Estimate: 0.5-2d (depends on how we deal with the event propagation)

Minor bug

There is currently a bug in the mesh importer screen where importing a mesh using the mouse (i.e. clicking "open" in the dialog) causes the mesh to be imported, but de-selected.

The code for importing the mesh is fine, the problem is that the click event from clicking "open" is being propagated to the UI, which is intepreting it as a click

Add measurement tool w.r.t. a frame

Estimate: 0.5-1.5d

There's currently a hacky spatial measurement tool, but one thing that people are asking for is a measurement tool that measures things within a particular frame (coordinates, lengths, whatever).

The idea would be that a user selects some frame in the scene and then starts clicking somewhere else so that the UI says "oh yes, it's here in space and it's this far across, etc.)

Add solidworks-style "mate" function to mesh importer

Estimate: 1-5d (wide range because I don't know the alg at all)

This requires more investigation.

Based on user feedback, one thing that might be handy is the ability to "mate" two meshes toghether. Effectively, to slam two meshes into eachover until they collide as a way of positioning them relative to eachover (imagine having bone meshes that are separate in space but you want to position them such that they are touching - you want to "mate" them).

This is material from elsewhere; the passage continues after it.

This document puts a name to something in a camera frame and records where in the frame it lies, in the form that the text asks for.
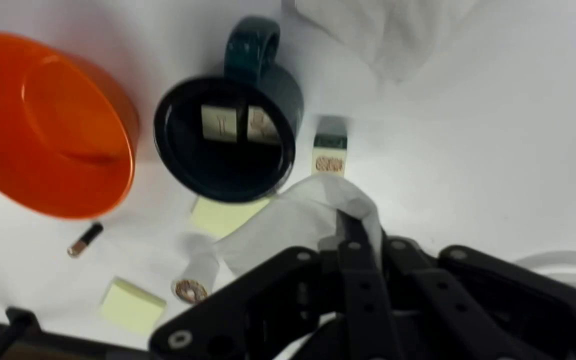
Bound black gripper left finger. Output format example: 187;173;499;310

Fix measuring tool annotations overlapping at certain angles

Estimate: 1-4h (might end up requiring a little jiggling around to do robustly)

From Nerissa:

I found a 'problem' in the new measuring tool. As you can see in the image below, it is possible for the measured distance and the coordinates you point at to overlap, making it hard or impossible to read the measured length. Of course, with some manouvring, it is possible to work around it, but it might be nice to e.g. redirect the coordinates or length whenever this happens.

image

Add listing things connected (via sockets) to the currently-selected body

Estimate: 2-6d (wide range because doing this properly would also require stuff like drawing 3D connection lines, modals for displaying connectivity, etc.)

If the user selects a body in the UI, a common question is "which joints are connected to this body", or "which offset frames are connected to this body", or similar. There isn't currently an easy way to figure this out, bar going through the joints and manually checking.

Add support for all SimTK::DecorativeGeometry types (e.g. arrow geometry)

Estimate: 1-2d for partial support, 5-8 days for full support (TextGeometry) with the side-benefit that full support would also mean other parts of OSC would then be able to render 3D text.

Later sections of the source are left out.